Dipterocarpus humeratus
- Conservation status: Near Threatened (IUCN 3.1)

Scientific classification
- Kingdom: Plantae
- Clade: Tracheophytes
- Clade: Angiosperms
- Clade: Eudicots
- Clade: Rosids
- Order: Malvales
- Family: Dipterocarpaceae
- Genus: Dipterocarpus
- Species: D. humeratus
- Binomial name: Dipterocarpus humeratus Slooten
- Synonyms: Dipterocarpus gibbosus Slooten; Dipterocarpus ursinus Slooten;

= Dipterocarpus humeratus =

- Genus: Dipterocarpus
- Species: humeratus
- Authority: Slooten
- Conservation status: NT
- Synonyms: Dipterocarpus gibbosus Slooten, Dipterocarpus ursinus Slooten

Species of tree

Dipterocarpus humeratus is a species of tree in the family Dipterocarpaceae.
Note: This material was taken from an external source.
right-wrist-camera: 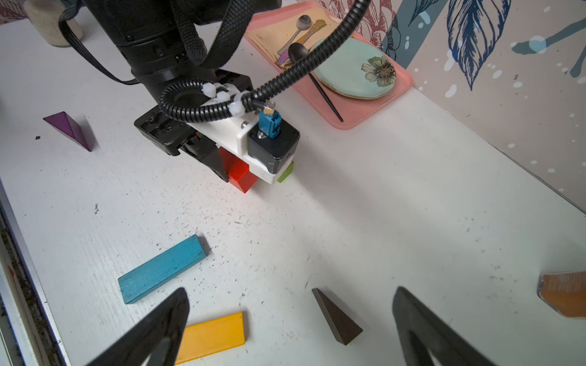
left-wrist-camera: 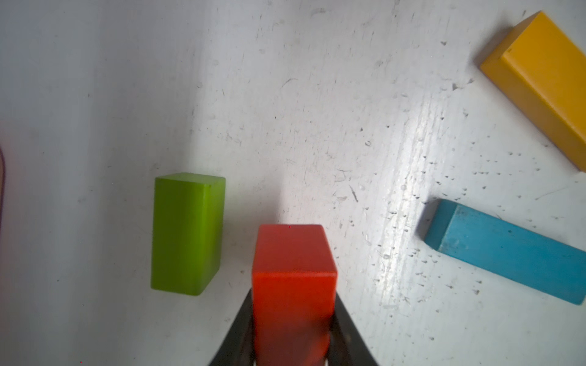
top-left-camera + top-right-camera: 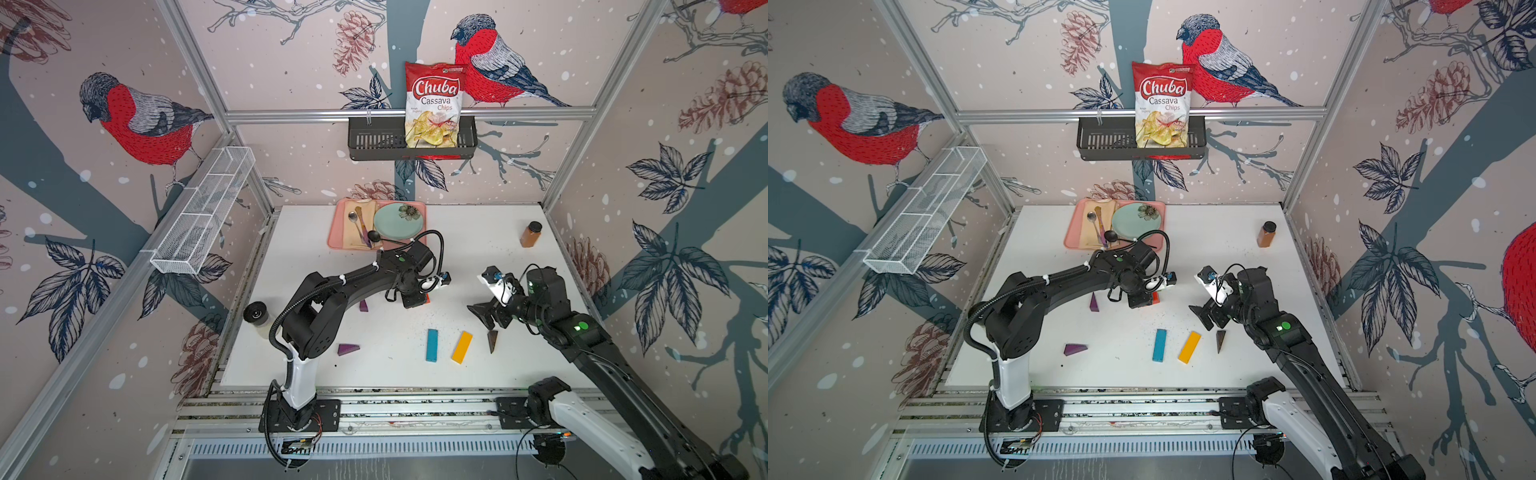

The species name humeratus is derived from Latin (humerus = shoulder) and refers to the articulated petiole. D. humeratus is an emergent tree, up to 50 m tall, found in mixed dipterocarp forests on well-drained clay soils. The species is found scattered or semi-gregarious on undulating land and clay ridges below 700 m elevation. It is found in Sumatra and Borneo (Brunei, Sabah, Sarawak and Kalimantan) and occurs in at least three protected areas (Sepilok Forest Reserve, Ulu Temburong and Gunung Mulu National Parks).